The abundance of misinformation bantered about by opponents of LGBT rights never ceases to amaze me. One would think in this day and age with Google, Bing and all the other search engines, folks would get their facts straight (maybe that’s the problem). Let me restate that: that they’d get their facts correct before spewing their inaccurate “hate speak” in public places.
Case in point: At the recent town hall “Is Gay the New Black?” one learned panelist announced that homosexuality started with the Greeks and Romans and was not recorded in any other culture.
It sounds like the beginning of a bad joke: “These two Romans were sitting around the bath reading Aristotle. One passed the book to the other when they reached the chapter on wrestling and said, ‘Hey man, want to try this?’ and, in the course of a spirited but manly struggle, found his penis in the other’s (fill in your personal orifice preference).” The rest, as they say, is history.

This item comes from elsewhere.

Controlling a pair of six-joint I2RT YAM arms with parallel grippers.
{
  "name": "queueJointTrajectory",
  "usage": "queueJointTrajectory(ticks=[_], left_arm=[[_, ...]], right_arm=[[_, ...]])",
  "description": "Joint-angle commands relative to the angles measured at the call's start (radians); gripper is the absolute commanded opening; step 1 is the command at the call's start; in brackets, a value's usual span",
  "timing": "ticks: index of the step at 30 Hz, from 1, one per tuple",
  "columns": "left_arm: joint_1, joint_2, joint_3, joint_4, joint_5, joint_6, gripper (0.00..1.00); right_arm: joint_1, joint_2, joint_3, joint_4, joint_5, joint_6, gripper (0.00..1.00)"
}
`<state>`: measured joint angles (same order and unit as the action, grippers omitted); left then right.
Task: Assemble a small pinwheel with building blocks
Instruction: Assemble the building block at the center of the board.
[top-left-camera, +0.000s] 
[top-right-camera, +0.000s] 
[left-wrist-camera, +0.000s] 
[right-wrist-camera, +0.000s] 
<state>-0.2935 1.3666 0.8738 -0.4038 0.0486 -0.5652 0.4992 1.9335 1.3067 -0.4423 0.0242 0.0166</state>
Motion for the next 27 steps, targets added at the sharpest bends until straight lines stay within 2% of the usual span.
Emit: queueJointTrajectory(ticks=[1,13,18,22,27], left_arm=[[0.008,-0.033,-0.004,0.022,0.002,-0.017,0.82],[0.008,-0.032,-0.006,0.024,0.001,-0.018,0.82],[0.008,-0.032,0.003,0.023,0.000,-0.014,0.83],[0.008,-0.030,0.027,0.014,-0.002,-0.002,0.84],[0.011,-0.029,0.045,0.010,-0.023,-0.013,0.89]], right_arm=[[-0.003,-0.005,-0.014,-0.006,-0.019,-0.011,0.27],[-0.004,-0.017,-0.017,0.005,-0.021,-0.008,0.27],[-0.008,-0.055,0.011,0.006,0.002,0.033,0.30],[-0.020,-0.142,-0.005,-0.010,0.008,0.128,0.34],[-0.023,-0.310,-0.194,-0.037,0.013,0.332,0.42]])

Although the Greeks and Romans certainly influenced culture, sorry dear Greco/Roman friends, you just can’t take full responsibility for “founding” the gay lifestyle.
Same-sex relationships have been recorded throughout history. Anthropologists Stephen Murray and Will Roscoe reported that African women in Lesotho engaged in socially sanctioned, long-term, erotic relationships called “motsoalle.” There were even reports of young male warriors in northern Congo routinely taking on young male lovers, between the ages of 12 and 20, who helped with household tasks and participated in sex.
Native American culture has long told of “Two Spirit” individuals. Records say these individuals were typically recognized early in life and given a choice by the parents to follow that path. (Imagine that!)
Homosexuality in China was noted as early as 600 BCE. It was known as the “the cut sleeve,” “the southern custom,” or – my personal favorite – “the pleasures of the bitten peach.”
In the South Pacific, especially in Papua New Guinea, same-sex relationships were an integral part of the culture until the middle of the last century.
Even among many Middle Eastern Muslim cultures, homosexual practices were and remain widespread and thinly veiled. On NPR, not while reading Plato or Homer, I learned of the “baccha/dancing boy” – beautiful boys who danced for and served men. There is also a reference to this in the book “Three Cups of Tea.”
Even the foundational work of Hindu law mentions a third sex that engaged in non-traditional gender expression.
Trust me, I didn’t spend the day in the library, knee-deep in historical reference material, I learned this at workshops, in my casual reading, on NPR and by an easy Google search. You would think opponents to equal rights would invest the time needed to do a Google search before they opened their mouths and inserted their foot on public panels.
The other topic that sticks in my “craw” (I’m not quite sure what that is, but my mother used to say it) is the topic of LGBT discrimination in the workplace.
Let me say this once and for all the ill-informed haters: Yes, Dorothy, we can be fired just for being gay and we don’t have to come prancing into work in our rainbow tutus and flannel shirts. If I put my family photos on my desk and explain that the beautiful woman in the photos is my partner; if I ask about health care benefits for my family; even if I am all dressed up in my power suit, pumps and in full make up and you ask me if I am gay and I truthfully answer “yes” as a gay person, I can be fired! Please, for the love of god and all that is holy, get that through your thick skull!
“Is gay the new black?” No, baby, it’s the old black – a world where the inequalities segregation, discrimination, hate crimes and bans on interracial marriage were seen as so egregious that a movement grew and changed America. But we still have a long way to go “’til victory is won.”
Well, enough of my rant. Time to order a pizza, put in the “Zorba the Greek” DVD, toss back a shot of ouzo and shout “Opa!” Damn, it’s a wonderful life.